• _DIRECTIONS_: Please write out all the data exactly as shown.

[RECORDED INFORMATION]

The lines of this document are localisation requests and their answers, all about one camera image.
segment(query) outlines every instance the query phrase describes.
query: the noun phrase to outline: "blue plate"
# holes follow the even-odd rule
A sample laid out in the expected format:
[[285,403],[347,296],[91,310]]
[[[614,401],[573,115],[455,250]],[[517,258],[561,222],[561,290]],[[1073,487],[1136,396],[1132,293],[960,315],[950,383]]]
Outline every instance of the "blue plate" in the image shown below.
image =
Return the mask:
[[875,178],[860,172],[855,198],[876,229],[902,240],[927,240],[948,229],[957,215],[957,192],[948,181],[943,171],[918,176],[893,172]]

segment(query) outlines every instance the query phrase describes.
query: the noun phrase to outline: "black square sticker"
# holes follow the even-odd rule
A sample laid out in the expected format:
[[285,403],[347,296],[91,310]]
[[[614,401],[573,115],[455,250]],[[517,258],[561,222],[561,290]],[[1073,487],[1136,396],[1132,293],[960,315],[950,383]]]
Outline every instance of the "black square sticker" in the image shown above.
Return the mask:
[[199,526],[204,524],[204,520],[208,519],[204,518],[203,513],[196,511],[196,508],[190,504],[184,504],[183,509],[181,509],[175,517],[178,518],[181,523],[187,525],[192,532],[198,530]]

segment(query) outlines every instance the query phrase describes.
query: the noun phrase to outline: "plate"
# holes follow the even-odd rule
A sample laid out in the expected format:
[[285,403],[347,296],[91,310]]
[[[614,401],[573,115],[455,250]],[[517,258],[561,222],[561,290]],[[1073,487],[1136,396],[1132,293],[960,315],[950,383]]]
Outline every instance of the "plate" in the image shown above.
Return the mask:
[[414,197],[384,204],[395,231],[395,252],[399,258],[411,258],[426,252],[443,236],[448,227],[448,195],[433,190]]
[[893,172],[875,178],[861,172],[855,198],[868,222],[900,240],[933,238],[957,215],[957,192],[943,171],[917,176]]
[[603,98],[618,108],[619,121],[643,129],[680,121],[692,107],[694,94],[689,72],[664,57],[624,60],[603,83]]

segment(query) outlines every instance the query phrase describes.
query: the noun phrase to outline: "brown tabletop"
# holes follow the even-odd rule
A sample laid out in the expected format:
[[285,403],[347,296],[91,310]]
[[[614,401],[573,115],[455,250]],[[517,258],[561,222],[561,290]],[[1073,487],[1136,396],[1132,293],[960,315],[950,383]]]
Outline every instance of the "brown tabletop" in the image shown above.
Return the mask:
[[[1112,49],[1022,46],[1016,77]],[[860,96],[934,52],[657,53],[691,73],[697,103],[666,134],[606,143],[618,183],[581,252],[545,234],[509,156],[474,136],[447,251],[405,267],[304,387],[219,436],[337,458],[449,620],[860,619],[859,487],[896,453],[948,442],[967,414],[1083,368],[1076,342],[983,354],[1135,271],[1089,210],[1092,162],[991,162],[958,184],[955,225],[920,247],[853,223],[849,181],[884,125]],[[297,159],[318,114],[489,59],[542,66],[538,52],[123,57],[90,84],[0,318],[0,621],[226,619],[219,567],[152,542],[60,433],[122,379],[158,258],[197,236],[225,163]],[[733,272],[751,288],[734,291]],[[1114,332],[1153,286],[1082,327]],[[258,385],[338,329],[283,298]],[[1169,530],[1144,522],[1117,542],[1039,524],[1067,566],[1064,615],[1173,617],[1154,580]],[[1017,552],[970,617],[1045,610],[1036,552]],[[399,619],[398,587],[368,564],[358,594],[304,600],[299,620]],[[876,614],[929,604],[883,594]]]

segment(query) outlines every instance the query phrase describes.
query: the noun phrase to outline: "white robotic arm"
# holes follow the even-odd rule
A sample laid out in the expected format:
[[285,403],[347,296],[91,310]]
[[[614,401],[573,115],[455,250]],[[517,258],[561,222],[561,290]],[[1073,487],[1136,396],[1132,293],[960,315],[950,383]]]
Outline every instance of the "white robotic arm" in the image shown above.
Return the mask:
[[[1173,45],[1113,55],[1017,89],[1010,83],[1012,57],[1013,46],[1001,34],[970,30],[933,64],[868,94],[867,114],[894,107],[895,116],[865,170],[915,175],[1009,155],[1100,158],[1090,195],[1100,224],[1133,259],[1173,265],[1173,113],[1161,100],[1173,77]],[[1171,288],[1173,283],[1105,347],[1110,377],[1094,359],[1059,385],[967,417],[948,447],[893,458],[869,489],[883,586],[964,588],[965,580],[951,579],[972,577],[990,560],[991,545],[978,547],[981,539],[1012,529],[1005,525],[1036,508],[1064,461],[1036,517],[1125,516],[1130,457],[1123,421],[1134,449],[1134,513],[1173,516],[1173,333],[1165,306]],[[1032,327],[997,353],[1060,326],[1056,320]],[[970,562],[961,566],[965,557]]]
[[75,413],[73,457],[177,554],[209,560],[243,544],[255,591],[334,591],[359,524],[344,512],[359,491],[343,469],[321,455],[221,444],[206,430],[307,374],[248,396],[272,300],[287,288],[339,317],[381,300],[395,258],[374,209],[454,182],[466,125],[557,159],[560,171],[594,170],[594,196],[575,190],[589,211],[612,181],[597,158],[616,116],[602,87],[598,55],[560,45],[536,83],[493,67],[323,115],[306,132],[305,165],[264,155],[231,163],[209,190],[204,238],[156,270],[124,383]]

[/RECORDED INFORMATION]

• _ANSWER BOX_:
The lines of this document are localisation requests and their answers, all about one camera image.
segment(query) outlines every instance the query phrase describes.
query: the noun phrase to outline: "blue plate"
# holes follow the even-odd rule
A sample laid out in the expected format:
[[285,403],[347,296],[91,310]]
[[[614,401],[573,115],[455,250]],[[517,258],[561,222],[561,290]],[[1073,487],[1136,396],[1132,293],[960,315],[950,383]]]
Outline every instance of the "blue plate" in the image shown below.
image =
Return the mask:
[[875,178],[860,172],[855,198],[876,229],[902,240],[927,240],[948,229],[957,215],[957,192],[948,181],[943,171],[918,176],[893,172]]

segment(query) outlines every instance the query phrase describes.
query: the noun phrase to outline: "black square sticker"
# holes follow the even-odd rule
A sample laid out in the expected format:
[[285,403],[347,296],[91,310]]
[[[614,401],[573,115],[455,250]],[[517,258],[561,222],[561,290]],[[1073,487],[1136,396],[1132,293],[960,315],[950,383]]]
Outline every instance of the "black square sticker" in the image shown above.
Return the mask:
[[199,526],[204,524],[204,520],[208,519],[204,518],[203,513],[196,511],[196,508],[190,504],[184,504],[183,509],[181,509],[175,517],[178,518],[181,523],[187,525],[192,532],[198,530]]

segment(query) outlines every instance the query phrase describes.
query: the noun phrase to outline: "plate"
# holes follow the even-odd rule
A sample laid out in the expected format:
[[285,403],[347,296],[91,310]]
[[[614,401],[573,115],[455,250]],[[517,258],[561,222],[561,290]],[[1073,487],[1136,396],[1132,293],[960,315],[950,383]]]
Outline every instance of the "plate" in the image shown above.
Return the mask:
[[414,197],[384,204],[395,231],[395,252],[399,258],[411,258],[426,252],[443,236],[448,227],[448,195],[433,190]]
[[893,172],[875,178],[861,172],[855,198],[868,222],[900,240],[933,238],[957,215],[957,192],[943,171],[917,176]]
[[603,98],[618,108],[619,121],[643,129],[680,121],[692,107],[694,94],[689,72],[664,57],[624,60],[603,83]]

segment(query) outlines every instance the query phrase describes.
query: the noun phrase to outline: "brown tabletop"
# holes follow the even-odd rule
A sample laid out in the expected format:
[[285,403],[347,296],[91,310]]
[[[614,401],[573,115],[455,250]],[[517,258],[561,222],[561,290]],[[1073,487],[1136,396],[1132,293],[960,315],[950,383]]]
Outline every instance of the "brown tabletop" in the image shown above.
Return the mask:
[[[1112,49],[1022,46],[1016,77]],[[860,96],[934,52],[657,53],[691,73],[697,103],[666,134],[606,143],[618,183],[581,252],[545,234],[509,156],[474,136],[447,251],[405,267],[304,387],[219,436],[337,458],[449,620],[860,619],[859,487],[896,453],[948,442],[967,414],[1083,368],[1076,342],[983,354],[1135,271],[1089,210],[1092,162],[991,162],[958,184],[955,225],[920,247],[853,223],[849,181],[884,125]],[[297,159],[318,114],[489,59],[542,66],[538,52],[123,57],[90,84],[0,318],[0,621],[226,619],[219,567],[152,542],[60,433],[122,379],[158,258],[197,236],[225,163]],[[733,272],[751,288],[734,291]],[[1114,332],[1153,286],[1082,327]],[[258,385],[338,329],[283,298]],[[1169,530],[1144,522],[1117,542],[1039,524],[1067,566],[1064,615],[1173,617],[1154,580]],[[1017,552],[970,617],[1045,610],[1036,552]],[[399,619],[398,587],[368,564],[358,594],[304,600],[299,620]],[[876,614],[929,604],[883,594]]]

segment(query) outlines every instance the query phrase describes.
query: the noun phrase to outline: "white robotic arm"
# holes follow the even-odd rule
A sample laid out in the expected format:
[[285,403],[347,296],[91,310]]
[[[614,401],[573,115],[455,250]],[[517,258],[561,222],[561,290]],[[1073,487],[1136,396],[1132,293],[960,315],[950,383]]]
Outline every instance of the "white robotic arm" in the image shown above.
Return the mask:
[[[1173,45],[1113,55],[1017,89],[1010,83],[1012,57],[1013,46],[1001,34],[970,30],[933,64],[868,94],[867,114],[894,107],[895,116],[865,170],[915,175],[1009,155],[1100,158],[1090,195],[1100,224],[1133,259],[1173,265],[1173,113],[1161,100],[1173,77]],[[1171,288],[1173,283],[1105,347],[1110,377],[1094,359],[1059,385],[967,417],[948,447],[893,458],[869,489],[883,586],[964,588],[965,580],[951,579],[972,577],[990,560],[991,545],[978,547],[981,539],[1012,529],[1005,525],[1036,508],[1064,461],[1036,517],[1125,516],[1130,457],[1123,421],[1134,449],[1134,513],[1173,516],[1173,333],[1165,306]],[[1032,327],[997,353],[1060,326],[1056,320]],[[970,562],[961,566],[965,557]]]
[[75,413],[73,457],[177,554],[209,560],[243,544],[255,591],[334,591],[359,524],[344,512],[359,491],[343,469],[321,455],[221,444],[206,430],[307,374],[248,396],[272,300],[287,288],[339,317],[381,300],[395,258],[374,209],[454,182],[466,125],[557,159],[560,171],[594,170],[594,196],[575,190],[589,211],[612,181],[597,158],[616,116],[602,87],[598,55],[560,45],[536,83],[493,67],[323,115],[306,132],[305,165],[264,155],[231,163],[209,190],[204,238],[156,270],[124,383]]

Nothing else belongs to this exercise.